Exercise directions. Could you output, exactly and with nothing else, every line from the one that contains "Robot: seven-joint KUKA" through the last line of the listing below?

--- The data Enclosed Below ---

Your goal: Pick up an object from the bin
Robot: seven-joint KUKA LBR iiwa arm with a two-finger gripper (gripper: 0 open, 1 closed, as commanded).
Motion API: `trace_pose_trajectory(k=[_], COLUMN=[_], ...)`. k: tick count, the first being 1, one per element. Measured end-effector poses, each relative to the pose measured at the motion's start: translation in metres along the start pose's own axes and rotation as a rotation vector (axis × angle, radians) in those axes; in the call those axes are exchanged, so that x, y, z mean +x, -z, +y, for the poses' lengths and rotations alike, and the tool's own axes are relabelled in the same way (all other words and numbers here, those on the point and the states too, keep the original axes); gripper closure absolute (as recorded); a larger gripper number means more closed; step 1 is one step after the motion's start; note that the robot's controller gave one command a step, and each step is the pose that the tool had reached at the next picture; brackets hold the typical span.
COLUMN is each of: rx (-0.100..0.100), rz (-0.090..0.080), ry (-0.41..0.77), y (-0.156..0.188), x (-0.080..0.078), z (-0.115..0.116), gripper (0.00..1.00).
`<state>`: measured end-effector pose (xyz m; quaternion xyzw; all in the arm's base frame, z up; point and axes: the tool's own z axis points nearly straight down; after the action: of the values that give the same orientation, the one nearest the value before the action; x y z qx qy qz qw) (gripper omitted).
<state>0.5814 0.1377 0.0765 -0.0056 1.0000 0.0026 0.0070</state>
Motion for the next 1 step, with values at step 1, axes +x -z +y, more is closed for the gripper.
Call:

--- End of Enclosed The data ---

Written answer.
Robot: seven-joint KUKA LBR iiwa arm with a two-finger gripper (gripper: 0 open, 1 closed, as commanded).
Motion API: `trace_pose_trajectory(k=[_], COLUMN=[_], ...)`. k: tick count, the first being 1, one per element. Measured end-effector poses, each relative to the pose measured at the motion's start: translation in metres along the start pose's own axes and rotation as a rotation vector (axis × angle, radians) in those axes; in the call those axes are exchanged, so that x, y, z mean +x, -z, +y, for the poses' lengths and rotations alike, and the tool's own axes are relabelled in the same way (all other words and numbers here, those on the point and the states too, keep the original axes); gripper closure absolute (as recorded); a larger gripper number means more closed; step 1 is one step after the motion's start; note that the robot's controller gave one command a step, and each step is the pose that the tool had reached at the next picture; brackets hold the typical span.
COLUMN is each of: rx (-0.100..0.100), rz (-0.090..0.080), ry (-0.41..0.77), y (-0.156..0.188), x (-0.080..0.078), z (-0.115..0.116), gripper (0.00..1.00).
`<state>`: measured end-effector pose (xyz m; quaternion xyzw; all in the arm's base frame, z up; point and axes: the tool's own z axis points nearly straight down; after the action: of the values that give the same orientation, the one nearest the value before the action; x y z qx qy qz qw) (gripper omitted).
<state>0.5814 0.1377 0.0765 -0.0056 1.0000 0.0026 0.0070</state>
Motion for the next 1 step, with values at step 1, axes +x -z +y, more is closed for the gripper.
Call:

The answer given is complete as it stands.